云月来举起自己瘦骨嶙峋的手:“莫说外面‘单元’还没有连根拔起,就算是,我现在的身体状况,还能去哪里?反而在老A里还自在些。当然,能让你们不自在,那就最好了。”云月来没说的是,自己在外面也不过是被人监视到死,一有风吹草动还要担惊受怕,不如就在老A里。
袁朗苦涩地笑了。这样的结果已经够好了,云月来没死没傻,只是被监管在老A里,比他和铁路预料到的要好太多,得知足。
云月来安抚地拍了拍袁朗肩膀,率先出去了。虽然是和袁朗一起,但他这个身份敏感的人,还是不要在档案室里太久。
下午三四点的时光,天空上飘着几多阴云,没有风,有些沉闷。
云月来看着活力四射的南瓜们,轻轻浅浅地笑了,像是一瓣粉红的玫瑰花瓣,飘飘然坠在了宁静幽蓝的湖面上。
作者有话要说:
☆、第31章
三一
“云月来,原名云安,系杨生华①养子,1970年10月出生。1986年1月以孤儿身份入伍,分配到C集团军T师702团三连二班;1987年7月应征军区特种大队②,11月因年龄过小被退;1988年9月,自学考入某某军校,六年后以外语及信息管理双硕士,战地指挥博士毕业,授少校衔;1994年7月,再次应征军区特种大队,11月入选;1996年10月,作为特派交流生到T师702团七连交流学习10个月,1997年8月归队;2000年4月,因执行特殊任务失踪③;2008年12月,在一次围剿任务中被救回④;2010年2月,因身体衰竭不治身亡,享年39岁。
注:①杨生华,区特种大队A大队创始人之一,任务中失踪;
②即A大队;
③特殊保密任务,机密级;
④绝密,解密期限50年。”
不过两百字的简历,道尽了云月来的一生。
袁朗将这张打印后的纸对折,放入云月来即将完全封存的档案袋里。但又想了想,拿了出来,提笔在纸上写:
念奴娇·赤壁怀古
大江东去,浪淘尽,千古风流人物。
故垒西边,人道是:三国周郎赤壁。
乱石崩云,惊涛裂岸,卷起千堆雪。
江山如画,一时多少豪杰。
遥想公瑾当年,小乔初嫁了,雄姿英发。
羽扇纶巾,谈笑间、樯橹灰飞烟灭。
故国神游,多情应笑我,早生华发。
人间如梦,一樽还酹江月。
然后,慢慢封上档案。
375北峰,竖起了一块没有数字的碑。一块因为保密条例,没有荣誉,而没有数字的碑。
没有人会特意过来看,但却一直有人因路过而停驻,几十年。
也不知是什么时候,一向荒凉的北峰,从那块碑开始,长出了开天蓝色的小花儿的野草,紧紧地伏贴在地上,四季常青。
即将因年龄原因离开老A的许三多在走之前挖了几棵野草装在花盆里,但没想到才过了几天就枯死了。
吴哲拍着他的肩:“这里是他的根!”是他死也想回来的地方。
许三多没有坚持,但还是带着枯死的野草走了。
此后,这成了从钢七连走出的兵的一个传统。
作者有话要说: 云月来的塑造,源自一次被骂。

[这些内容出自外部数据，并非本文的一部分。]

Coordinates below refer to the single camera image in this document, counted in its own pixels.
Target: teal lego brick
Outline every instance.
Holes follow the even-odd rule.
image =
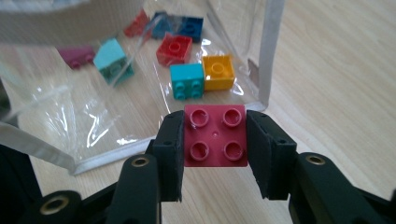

小梦我现在上班了,但因为文凭不高、也不会太说话,被我办公室里的引导人骂了,说我自私、不会做事,还举了很多的例子——她擦窗的时候小梦正好被领导要求跑外勤了,说我故意逃开了;我打了热水她不喝,非要自己再打一壶,说我是自己要喝才打的,拜托我一直喝饮料的说;有人打她电话她不在,我接了,又说我不会说话……
更过分的话小梦也不说了。都说距离产生美,或许是小梦做得不够好,如果是普通同事,就不会让关系这么僵了吧?
小梦是笨了点,所以居然只能通过这种方式发泄郁闷,想知道读者们面对如云月来这样的人,是怎样的想法?性独、吐槽、隐忍、全能——如果小梦能像云月来一样,会不会让其他人更喜欢小梦一点?
以上,谢谢读者大人们听小梦抱怨。